Es en este contexto que Deleuze dedica un largo párrafo de su estudio sobre cine a estas series del último Rossellini. Las ve como el más simple y decisivo trabajo didáctico, una “gran pedagogía” sobre las palabras y las cosas destinada a edificar un “nuevo régimen de la imagen”. Rossellini habría intentado crear “una escuela primaria absolutamente necesaria”, en la que las cosas y las palabras luchan por hacer emerger lo nuevo: cada discurso trae “un nuevo estilo de acto de habla” en lucha con el viejo, y “entre las cosas” procura surgir un espacio nuevo (una concepción arqueológica, próxima a la de Foucault). Esta pedagogía tiene por objetivo edificar un “nuevo régimen de la imagen”, que ya no consiste en responder a la pregunta ¿qué nos muestra la imagen?, ni a esta otra pregunta: ¿qué otra imagen hay que ver detrás de la imagen? El nuevo régimen de la imagen –según escribe Deleuze en carta a Daney– remite a la cuestión ¿cómo insertarnos en la imagen?, ¿cómo desplazarnos en ella? dado que lo propio de toda imagen, en el nuevo régimen, consiste en deslizarse hacia otras imágenes (rivalizando con la naturaleza misma).

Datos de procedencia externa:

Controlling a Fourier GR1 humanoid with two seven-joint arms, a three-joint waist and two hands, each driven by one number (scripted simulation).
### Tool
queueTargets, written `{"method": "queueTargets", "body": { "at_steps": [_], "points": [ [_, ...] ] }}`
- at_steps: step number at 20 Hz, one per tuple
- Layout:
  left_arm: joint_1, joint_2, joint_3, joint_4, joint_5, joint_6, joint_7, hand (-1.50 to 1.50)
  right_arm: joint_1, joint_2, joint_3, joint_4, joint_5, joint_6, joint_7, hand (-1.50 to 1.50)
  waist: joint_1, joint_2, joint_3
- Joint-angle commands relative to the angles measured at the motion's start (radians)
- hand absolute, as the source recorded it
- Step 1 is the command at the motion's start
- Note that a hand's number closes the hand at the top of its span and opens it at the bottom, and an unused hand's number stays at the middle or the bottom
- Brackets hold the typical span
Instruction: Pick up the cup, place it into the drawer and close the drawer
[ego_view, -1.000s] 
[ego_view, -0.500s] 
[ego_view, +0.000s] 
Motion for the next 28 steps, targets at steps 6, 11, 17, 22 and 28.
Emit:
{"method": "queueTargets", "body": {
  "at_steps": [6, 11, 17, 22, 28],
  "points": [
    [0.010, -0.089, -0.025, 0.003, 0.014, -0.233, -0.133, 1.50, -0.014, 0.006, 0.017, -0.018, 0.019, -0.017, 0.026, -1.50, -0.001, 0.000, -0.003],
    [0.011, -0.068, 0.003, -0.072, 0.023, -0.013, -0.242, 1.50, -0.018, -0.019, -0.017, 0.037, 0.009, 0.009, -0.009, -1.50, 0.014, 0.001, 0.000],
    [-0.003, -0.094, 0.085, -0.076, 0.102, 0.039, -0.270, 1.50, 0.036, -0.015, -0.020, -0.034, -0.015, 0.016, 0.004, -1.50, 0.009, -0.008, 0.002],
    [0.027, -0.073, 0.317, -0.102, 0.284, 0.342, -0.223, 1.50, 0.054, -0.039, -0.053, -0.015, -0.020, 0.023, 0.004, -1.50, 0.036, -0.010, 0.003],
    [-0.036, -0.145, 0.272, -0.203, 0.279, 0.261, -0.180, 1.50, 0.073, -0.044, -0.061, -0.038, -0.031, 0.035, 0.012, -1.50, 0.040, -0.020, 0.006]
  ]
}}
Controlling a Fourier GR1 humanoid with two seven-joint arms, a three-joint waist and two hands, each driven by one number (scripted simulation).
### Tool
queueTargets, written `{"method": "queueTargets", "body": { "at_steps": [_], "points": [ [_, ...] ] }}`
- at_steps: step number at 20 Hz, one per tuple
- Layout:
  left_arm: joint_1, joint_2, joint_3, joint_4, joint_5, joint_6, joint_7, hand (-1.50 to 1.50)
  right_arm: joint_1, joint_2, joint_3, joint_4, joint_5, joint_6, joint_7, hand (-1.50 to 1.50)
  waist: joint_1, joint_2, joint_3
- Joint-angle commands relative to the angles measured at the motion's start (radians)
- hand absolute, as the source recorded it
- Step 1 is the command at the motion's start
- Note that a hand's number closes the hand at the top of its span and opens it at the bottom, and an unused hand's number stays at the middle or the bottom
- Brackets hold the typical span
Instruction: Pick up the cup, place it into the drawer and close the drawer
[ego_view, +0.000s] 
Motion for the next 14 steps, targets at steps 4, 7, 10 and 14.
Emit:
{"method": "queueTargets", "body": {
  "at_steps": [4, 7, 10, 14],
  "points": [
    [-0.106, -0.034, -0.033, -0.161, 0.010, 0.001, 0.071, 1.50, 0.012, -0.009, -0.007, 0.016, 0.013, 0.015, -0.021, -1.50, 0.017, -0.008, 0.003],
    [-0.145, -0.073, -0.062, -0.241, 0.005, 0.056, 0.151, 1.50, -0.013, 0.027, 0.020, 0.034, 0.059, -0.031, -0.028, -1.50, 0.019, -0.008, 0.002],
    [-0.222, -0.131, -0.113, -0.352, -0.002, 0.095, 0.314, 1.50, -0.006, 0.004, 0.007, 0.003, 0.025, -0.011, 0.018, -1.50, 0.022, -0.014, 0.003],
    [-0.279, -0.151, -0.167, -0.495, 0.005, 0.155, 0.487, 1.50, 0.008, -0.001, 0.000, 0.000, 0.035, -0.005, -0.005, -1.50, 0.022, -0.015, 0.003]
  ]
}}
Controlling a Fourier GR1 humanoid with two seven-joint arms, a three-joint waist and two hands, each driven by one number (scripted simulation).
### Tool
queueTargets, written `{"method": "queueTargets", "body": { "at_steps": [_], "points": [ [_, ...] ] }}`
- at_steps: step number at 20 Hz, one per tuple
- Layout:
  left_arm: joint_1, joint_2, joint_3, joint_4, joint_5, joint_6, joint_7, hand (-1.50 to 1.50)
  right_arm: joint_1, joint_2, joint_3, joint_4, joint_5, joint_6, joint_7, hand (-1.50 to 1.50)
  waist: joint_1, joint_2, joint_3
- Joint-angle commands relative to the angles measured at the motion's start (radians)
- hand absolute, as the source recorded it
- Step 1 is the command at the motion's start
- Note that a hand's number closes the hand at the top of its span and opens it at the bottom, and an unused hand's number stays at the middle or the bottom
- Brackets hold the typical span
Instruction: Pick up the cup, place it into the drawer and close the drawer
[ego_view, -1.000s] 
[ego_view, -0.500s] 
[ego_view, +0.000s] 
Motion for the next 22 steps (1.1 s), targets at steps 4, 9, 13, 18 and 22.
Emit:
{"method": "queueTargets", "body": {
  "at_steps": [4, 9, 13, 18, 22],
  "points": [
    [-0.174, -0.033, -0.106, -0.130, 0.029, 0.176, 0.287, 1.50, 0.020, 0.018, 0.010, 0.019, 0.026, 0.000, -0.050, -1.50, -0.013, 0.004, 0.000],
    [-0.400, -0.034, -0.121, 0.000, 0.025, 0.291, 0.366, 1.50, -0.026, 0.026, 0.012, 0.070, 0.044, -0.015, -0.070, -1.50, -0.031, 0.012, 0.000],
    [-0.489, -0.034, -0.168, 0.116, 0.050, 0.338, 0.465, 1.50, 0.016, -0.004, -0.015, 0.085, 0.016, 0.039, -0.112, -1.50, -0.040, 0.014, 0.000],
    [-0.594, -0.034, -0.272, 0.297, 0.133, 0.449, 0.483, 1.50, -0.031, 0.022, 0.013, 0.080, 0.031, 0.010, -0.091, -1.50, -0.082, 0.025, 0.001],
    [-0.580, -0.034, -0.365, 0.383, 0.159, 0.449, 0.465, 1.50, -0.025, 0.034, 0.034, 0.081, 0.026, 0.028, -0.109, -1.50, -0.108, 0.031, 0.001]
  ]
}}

Para desplegar las posibilidades de este nuevo régimen –función estética–, Deleuze confía en las capacidades resistentes del cine. Cree que el cine debe meterse en la TV misma y alcanzar en ella el núcleo más íntimo del ensamble entre la técnica visual y formas del control. Solo haciendo suyo el problema del control, el cine podría desactivar e invertir esa relación amenazante. La política de Deleuze se encuentra en este punto con la de Rossellini. La intervención del cine sobre la TV debe darse en torno al video. Contra la TV del Gran hermano, los programas de concursos y los noticieros, el video tiene la capacidad –cinematográfica– de descomponer y recomponer las imágenes. Una pedagogía de y desde la imagen. El carácter estratégico de la disputa tiene por finalidad última el valor político de la pantalla. No en el sentido que la contra-información hace de ella: la mera interpelación a los medios para que asuman determinada posición ante tal o cual conflicto político. Sino en el sentido, quizás más profundo y radical, de descubrir la pantalla como otra cosa que un mero tablero de información. Se trataría de hacer de la pantalla una membrana para el cerebro-ciudad, tironeado al límite entre sus posibilidades de actuar creando nuevos circuitos de percepción-pensamiento (pantalla-membrana; tiempos no sincronizados) o bien caer cada vez en nuevas capturas –cantinelas del mercado–, suscitando en el cerebro solo reacciones conocidas o reflejos automáticos.